## Assignment:
The lines from the start of the records through the one containing "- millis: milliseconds" are to be restated word for word; please include both ends.

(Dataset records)
______
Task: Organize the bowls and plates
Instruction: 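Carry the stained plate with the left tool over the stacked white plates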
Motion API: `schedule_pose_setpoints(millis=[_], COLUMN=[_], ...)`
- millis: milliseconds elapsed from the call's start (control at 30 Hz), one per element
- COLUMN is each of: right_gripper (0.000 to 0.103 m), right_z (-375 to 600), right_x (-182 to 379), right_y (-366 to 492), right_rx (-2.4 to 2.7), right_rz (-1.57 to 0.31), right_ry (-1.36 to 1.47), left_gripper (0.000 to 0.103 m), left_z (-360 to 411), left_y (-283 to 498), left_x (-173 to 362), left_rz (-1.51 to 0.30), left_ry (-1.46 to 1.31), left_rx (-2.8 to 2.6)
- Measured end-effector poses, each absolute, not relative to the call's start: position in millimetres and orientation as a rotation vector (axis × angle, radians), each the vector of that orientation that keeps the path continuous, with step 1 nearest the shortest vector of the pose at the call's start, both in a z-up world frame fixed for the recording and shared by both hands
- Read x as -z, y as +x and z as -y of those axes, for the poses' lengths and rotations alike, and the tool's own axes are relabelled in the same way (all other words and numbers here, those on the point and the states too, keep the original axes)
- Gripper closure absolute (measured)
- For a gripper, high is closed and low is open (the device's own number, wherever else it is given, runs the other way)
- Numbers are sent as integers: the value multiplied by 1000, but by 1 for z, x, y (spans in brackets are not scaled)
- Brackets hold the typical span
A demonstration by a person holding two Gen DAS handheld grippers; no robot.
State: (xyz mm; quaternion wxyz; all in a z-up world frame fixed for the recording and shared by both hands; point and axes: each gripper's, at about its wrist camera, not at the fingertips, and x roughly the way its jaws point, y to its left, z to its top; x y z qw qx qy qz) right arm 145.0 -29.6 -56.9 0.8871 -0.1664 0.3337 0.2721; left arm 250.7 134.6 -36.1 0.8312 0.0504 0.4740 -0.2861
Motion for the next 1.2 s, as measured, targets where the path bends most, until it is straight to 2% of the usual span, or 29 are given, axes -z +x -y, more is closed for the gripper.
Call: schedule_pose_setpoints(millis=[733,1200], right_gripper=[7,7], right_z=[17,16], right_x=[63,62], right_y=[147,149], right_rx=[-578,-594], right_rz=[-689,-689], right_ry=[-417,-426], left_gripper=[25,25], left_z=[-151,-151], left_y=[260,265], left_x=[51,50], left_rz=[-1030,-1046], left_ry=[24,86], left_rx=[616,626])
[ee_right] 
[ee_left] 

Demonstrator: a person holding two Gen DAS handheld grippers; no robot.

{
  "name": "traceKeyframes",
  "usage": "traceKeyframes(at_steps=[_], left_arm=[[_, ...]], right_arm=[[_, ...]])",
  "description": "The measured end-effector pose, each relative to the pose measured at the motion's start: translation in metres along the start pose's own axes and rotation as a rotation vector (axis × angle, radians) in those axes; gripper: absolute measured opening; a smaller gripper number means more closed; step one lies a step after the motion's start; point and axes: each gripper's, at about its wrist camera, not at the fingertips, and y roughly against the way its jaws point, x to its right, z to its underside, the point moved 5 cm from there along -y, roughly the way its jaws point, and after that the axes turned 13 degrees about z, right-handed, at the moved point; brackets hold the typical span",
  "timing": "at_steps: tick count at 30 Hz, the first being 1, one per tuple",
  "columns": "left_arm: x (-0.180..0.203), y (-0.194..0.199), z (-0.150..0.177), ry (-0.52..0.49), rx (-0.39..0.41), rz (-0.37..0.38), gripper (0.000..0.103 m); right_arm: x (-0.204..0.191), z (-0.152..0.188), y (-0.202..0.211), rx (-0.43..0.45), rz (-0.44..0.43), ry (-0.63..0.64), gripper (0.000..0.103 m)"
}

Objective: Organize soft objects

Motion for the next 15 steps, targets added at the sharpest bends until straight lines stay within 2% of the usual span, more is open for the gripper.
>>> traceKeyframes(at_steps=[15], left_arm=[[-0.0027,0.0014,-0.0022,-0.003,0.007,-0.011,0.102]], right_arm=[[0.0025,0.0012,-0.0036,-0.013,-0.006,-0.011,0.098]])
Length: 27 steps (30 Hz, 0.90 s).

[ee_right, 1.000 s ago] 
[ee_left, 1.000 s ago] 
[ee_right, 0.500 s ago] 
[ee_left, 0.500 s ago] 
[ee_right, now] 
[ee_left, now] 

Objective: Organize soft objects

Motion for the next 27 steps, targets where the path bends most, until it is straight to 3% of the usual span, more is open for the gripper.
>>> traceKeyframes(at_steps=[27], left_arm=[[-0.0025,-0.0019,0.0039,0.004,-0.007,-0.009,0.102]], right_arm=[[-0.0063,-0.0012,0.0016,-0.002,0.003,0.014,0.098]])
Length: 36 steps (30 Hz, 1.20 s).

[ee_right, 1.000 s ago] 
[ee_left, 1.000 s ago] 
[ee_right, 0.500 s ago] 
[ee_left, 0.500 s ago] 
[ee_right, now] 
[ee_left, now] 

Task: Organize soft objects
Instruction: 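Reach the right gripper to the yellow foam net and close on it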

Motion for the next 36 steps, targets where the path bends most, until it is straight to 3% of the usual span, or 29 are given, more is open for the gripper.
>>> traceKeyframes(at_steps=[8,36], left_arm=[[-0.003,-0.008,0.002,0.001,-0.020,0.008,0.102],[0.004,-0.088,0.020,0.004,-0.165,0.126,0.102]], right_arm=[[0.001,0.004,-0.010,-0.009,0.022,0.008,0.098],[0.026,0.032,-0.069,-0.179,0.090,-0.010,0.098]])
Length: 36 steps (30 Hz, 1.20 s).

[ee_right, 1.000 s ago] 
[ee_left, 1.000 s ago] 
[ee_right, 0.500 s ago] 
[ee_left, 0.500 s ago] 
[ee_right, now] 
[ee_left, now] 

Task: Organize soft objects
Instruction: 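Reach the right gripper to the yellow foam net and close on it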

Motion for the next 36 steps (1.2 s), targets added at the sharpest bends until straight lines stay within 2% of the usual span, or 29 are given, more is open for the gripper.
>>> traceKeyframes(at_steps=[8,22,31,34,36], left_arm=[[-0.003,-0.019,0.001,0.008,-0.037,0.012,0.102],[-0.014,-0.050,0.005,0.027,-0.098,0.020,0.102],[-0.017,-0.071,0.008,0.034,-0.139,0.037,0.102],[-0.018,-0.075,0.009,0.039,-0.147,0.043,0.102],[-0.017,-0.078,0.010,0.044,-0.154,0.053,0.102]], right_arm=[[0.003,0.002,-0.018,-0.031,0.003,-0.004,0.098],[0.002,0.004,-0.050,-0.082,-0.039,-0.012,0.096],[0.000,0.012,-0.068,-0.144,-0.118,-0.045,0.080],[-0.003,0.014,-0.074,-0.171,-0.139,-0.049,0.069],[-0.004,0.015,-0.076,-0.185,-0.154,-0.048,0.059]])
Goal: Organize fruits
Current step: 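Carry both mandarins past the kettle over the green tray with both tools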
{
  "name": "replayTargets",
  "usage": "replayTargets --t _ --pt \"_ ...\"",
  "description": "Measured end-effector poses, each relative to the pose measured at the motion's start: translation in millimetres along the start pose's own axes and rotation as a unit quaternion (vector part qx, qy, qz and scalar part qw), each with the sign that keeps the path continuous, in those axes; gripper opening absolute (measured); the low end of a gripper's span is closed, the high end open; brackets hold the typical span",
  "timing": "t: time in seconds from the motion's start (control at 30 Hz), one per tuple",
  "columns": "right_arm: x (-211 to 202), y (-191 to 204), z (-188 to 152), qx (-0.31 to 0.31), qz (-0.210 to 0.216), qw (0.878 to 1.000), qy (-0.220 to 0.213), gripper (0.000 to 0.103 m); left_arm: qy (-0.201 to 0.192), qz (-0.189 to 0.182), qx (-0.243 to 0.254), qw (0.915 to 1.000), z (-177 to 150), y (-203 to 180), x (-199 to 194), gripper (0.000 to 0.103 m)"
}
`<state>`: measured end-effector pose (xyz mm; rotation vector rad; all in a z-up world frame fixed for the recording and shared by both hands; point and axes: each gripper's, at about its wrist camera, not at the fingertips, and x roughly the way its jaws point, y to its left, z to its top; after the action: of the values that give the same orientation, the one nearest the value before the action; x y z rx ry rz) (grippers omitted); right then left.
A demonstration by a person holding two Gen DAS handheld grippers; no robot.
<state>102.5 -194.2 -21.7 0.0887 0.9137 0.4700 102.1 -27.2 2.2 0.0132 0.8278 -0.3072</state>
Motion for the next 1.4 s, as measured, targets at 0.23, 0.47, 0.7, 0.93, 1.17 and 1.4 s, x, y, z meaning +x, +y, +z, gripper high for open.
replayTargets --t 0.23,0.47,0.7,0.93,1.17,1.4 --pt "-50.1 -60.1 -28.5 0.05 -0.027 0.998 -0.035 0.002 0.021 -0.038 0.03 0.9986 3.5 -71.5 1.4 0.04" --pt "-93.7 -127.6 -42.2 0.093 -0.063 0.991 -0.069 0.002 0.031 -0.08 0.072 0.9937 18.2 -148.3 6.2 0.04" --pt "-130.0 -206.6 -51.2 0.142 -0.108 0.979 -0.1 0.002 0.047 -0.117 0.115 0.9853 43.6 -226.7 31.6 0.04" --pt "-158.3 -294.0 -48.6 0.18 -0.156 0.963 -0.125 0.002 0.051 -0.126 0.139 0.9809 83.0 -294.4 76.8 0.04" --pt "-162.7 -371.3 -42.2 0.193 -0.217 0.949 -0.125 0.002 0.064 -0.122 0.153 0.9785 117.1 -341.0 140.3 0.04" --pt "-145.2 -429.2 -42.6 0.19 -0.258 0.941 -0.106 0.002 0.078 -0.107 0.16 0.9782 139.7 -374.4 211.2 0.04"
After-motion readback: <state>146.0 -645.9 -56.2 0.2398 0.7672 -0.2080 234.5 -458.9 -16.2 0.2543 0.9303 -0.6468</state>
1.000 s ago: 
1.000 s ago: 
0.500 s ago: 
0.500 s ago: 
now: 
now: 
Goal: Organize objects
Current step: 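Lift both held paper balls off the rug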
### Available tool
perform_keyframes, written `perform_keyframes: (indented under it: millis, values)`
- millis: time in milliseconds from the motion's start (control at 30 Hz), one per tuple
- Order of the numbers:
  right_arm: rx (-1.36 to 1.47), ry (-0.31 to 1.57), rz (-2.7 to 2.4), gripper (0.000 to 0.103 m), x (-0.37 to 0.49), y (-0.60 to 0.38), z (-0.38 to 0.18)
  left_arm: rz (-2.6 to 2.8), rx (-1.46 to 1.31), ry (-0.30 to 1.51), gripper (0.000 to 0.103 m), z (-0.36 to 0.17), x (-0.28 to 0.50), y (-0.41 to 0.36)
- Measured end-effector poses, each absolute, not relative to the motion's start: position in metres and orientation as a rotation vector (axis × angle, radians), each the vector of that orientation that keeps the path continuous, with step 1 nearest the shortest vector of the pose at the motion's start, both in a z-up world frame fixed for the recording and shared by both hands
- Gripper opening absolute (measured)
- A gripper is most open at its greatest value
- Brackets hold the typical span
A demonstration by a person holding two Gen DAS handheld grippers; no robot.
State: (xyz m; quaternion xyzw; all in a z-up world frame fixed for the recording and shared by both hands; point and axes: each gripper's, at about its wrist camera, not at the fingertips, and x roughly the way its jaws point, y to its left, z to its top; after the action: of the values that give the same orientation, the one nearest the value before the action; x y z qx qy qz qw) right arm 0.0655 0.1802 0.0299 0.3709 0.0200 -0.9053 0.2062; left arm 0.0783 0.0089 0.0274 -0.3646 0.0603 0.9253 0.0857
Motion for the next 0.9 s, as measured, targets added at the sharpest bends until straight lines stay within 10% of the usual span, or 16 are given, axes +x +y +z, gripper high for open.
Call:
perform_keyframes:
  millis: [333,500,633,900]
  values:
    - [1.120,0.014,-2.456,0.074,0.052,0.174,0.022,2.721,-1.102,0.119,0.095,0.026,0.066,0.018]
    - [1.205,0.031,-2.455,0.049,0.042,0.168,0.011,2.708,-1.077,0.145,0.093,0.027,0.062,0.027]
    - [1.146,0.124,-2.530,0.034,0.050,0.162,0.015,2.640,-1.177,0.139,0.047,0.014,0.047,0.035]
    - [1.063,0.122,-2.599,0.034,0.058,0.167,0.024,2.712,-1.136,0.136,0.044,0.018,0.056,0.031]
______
## Answer for this exercise:
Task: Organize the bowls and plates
Instruction: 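Carry the stained plate with the left tool over the stacked white plates
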Motion API: `schedule_pose_setpoints(millis=[_], COLUMN=[_], ...)`
- millis: milliseconds elapsed from the call's start (control at 30 Hz), one per element

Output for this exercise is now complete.